01 幼い頃の約束

「うづちゃん、俺、絶対、将来クエスト・ガイドになる…」
「クエスト・ガイド?何それ、ねずちゃん」
「うん、今、俺が考えた職業だよ。誰もやってない俺だけの職業さ」
「へぇー、どんな職業なの?」
「冒険者っているだろ」
「うん、いるね~、あちこち、旅している人だよね?」
「そうだね。だけど、今の冒険者って近場を冒険している人が殆どで本当の遠くを冒険している人って殆どいないんだってさ。知ってた?」
「そうなの――何で?」
「それは遠くの場所は未知の領域だからだよ。だから、少しずつしか進めない――」
「ふーん…」
「そんなのってつまんないと思うんだよね。だから、俺、冒険者達に道とか教える職業に就きたいんだ。そのためには、まずは、開拓して行こうと思ってる」
「危ないよぉ~」
 九歴 卯月(くれき うづき)は幼馴染みの江藤 根角(えとう ねずみ)を心配する。
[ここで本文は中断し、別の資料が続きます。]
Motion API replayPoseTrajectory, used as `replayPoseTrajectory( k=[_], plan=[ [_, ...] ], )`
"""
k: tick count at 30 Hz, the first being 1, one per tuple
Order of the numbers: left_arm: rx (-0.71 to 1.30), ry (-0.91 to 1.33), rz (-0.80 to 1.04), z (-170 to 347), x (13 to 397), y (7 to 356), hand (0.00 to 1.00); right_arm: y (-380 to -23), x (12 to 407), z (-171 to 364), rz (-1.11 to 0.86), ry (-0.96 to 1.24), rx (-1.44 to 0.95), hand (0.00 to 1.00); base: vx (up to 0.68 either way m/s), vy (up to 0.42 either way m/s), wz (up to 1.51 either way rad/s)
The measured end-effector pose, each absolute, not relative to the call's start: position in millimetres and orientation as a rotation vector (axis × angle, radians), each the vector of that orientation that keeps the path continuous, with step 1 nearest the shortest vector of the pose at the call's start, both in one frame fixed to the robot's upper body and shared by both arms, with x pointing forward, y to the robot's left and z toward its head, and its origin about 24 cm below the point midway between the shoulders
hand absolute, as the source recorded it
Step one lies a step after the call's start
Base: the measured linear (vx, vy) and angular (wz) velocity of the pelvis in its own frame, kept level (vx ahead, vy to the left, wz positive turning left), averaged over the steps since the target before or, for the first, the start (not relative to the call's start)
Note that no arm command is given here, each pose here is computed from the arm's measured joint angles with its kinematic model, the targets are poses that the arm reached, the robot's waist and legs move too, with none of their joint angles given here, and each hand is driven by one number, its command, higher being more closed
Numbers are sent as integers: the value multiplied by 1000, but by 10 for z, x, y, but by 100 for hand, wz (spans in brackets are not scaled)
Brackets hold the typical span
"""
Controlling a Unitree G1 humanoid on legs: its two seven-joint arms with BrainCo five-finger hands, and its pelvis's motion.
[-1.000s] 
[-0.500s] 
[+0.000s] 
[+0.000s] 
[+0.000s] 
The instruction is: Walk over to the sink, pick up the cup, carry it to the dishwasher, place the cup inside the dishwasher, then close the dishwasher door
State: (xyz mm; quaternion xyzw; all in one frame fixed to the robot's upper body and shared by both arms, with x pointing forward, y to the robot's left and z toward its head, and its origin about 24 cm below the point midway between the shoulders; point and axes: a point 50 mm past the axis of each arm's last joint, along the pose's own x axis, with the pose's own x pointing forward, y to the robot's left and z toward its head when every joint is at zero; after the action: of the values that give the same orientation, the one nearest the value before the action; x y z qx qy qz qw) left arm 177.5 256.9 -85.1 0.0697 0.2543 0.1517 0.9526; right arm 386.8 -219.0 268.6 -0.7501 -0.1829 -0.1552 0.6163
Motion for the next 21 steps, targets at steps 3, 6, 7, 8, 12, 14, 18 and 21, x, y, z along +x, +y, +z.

「あ、こら、江藤の所のガキ、卯月お嬢様にまた、おかしな事、吹き込んでるんだろ」
「おかしな事じゃねーもん。俺の大事な夢さ」
「まて、こら、お嬢様達に近づくなって言われているだろうが」
「へっへーんだ。じゃーな、うづちゃん」
「うん、バイバイ…」
 卯月は根角の事が大好きだった。
 根角はいつも色んな夢物語を語った。
 全て、外の世界には何があるとかだった。
 アイディアマンの根角は様々な夢想で卯月を楽しませた。
 時々、卯月の知らない場所の写真を撮ってきては彼女に見せたりもしていた。
 将来、本当にクエスト・ガイドという職業が出来て根角がその第一号になるのではないか…
 そんな根角の夢に自分も付き合いたいと思う卯月であった。
「じゃあ、私、女性初のクエスト・ガイドになる」
「そしたら、写真の場所に連れてってやってもいいかな…」
「ほんと?」
「ほんとさ!」
「約束だよ」
「約束だ」
 それが、根角とかわした幼い頃の約束だった。

 根角はその後、成長し、数々の冒険をした後、消息をたった。
 理由はよくわからない…
 だが、危険な冒険に出ていたため、死んだという説もあった。
 しかし、彼の功績は大きく、行方不明ながらも彼は若くして12企業からなる【冒険者委員会】の名誉委員長に就任した。
 それは、卯月と根角が18歳の頃だった。
 卯月は彼の夢を引き継ぐ決心をした。